Exercise details »
Among the lines below, take the one holding "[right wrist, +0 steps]", the one holding "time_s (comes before", and all lines between them. Set them down exactly.

Supplied data »
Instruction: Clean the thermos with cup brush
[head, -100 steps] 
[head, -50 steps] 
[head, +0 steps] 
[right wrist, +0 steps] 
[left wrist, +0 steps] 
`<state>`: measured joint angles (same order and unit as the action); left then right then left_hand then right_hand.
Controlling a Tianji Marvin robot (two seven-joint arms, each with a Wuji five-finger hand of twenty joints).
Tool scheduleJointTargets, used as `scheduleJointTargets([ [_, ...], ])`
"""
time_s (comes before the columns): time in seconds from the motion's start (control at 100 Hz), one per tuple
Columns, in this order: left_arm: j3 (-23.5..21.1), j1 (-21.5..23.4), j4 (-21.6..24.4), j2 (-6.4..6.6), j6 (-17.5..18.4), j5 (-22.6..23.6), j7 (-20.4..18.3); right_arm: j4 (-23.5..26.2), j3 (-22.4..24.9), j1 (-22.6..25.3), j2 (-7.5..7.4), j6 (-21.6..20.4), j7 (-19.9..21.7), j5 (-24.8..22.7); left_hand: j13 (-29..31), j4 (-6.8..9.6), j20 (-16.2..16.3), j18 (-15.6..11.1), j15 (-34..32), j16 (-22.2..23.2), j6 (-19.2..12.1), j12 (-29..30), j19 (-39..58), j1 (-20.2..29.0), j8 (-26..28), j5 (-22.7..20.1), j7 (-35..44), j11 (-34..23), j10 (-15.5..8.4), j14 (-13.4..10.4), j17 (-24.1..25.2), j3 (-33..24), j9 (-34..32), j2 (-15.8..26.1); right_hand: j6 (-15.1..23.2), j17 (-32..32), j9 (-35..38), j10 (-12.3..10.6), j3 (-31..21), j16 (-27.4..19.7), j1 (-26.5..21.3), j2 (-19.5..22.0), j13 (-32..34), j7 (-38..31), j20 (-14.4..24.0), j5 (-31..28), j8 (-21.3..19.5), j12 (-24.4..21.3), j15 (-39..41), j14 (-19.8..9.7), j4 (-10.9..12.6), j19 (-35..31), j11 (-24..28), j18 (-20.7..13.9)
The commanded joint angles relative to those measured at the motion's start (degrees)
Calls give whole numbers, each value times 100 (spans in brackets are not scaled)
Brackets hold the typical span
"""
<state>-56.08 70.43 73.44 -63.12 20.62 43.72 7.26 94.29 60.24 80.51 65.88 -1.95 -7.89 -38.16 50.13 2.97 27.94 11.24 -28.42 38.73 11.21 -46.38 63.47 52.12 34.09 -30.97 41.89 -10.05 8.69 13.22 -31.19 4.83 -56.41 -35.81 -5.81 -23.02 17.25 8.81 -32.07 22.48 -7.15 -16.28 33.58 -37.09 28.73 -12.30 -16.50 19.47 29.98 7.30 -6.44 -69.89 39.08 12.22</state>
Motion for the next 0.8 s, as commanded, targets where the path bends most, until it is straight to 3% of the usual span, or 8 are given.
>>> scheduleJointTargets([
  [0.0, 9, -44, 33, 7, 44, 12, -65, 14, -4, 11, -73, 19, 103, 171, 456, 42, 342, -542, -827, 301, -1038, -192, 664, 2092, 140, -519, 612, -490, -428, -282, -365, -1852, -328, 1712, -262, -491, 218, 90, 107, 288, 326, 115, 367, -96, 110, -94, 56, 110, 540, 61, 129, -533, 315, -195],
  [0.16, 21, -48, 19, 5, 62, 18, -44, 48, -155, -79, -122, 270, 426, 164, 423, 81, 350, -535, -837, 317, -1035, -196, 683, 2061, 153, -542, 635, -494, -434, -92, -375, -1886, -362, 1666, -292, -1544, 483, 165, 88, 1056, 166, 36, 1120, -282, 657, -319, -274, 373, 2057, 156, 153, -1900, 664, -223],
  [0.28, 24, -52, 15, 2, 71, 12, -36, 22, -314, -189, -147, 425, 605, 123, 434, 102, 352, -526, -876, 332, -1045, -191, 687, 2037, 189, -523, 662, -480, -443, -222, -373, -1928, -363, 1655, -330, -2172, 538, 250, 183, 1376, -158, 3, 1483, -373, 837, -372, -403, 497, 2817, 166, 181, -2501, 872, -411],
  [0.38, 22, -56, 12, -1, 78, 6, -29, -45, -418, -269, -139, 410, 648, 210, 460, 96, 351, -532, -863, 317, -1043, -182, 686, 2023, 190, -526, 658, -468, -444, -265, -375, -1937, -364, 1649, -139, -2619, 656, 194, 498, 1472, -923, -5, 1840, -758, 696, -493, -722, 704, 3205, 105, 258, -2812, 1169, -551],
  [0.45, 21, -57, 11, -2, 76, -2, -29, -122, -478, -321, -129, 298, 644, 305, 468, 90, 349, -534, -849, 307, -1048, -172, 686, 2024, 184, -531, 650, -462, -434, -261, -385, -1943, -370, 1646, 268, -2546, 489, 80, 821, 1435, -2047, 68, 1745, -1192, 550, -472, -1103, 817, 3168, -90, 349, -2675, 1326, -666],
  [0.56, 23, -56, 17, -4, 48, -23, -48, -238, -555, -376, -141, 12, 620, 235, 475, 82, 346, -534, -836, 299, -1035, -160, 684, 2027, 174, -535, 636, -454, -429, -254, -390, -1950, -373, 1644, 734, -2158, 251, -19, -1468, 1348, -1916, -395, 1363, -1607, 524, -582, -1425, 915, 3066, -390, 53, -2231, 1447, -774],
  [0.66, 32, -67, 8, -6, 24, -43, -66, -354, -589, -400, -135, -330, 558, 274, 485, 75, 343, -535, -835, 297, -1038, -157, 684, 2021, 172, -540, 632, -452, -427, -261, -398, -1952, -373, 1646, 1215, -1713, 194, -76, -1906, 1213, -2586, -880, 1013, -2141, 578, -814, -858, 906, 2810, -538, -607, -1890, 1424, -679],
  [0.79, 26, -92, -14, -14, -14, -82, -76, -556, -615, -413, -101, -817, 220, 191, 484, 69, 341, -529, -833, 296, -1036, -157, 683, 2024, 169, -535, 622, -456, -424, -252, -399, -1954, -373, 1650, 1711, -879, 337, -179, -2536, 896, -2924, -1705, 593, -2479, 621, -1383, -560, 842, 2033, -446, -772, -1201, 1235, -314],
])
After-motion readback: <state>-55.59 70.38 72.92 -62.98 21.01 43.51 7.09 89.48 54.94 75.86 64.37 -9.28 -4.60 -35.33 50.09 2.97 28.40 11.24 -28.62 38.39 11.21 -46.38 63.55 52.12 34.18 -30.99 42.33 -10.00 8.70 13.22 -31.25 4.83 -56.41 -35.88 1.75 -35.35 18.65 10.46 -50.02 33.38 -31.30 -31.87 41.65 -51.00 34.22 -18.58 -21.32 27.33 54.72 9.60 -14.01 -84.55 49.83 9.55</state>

Reply to the exercise »
[right wrist, +0 steps] 
[left wrist, +0 steps] 
`<state>`: measured joint angles (same order and unit as the action); left then right then left_hand then right_hand.
Controlling a Tianji Marvin robot (two seven-joint arms, each with a Wuji five-finger hand of twenty joints).
Tool scheduleJointTargets, used as `scheduleJointTargets([ [_, ...], ])`
"""
time_s (comes before the columns): time in seconds from the motion's start (control at 100 Hz), one per tuple

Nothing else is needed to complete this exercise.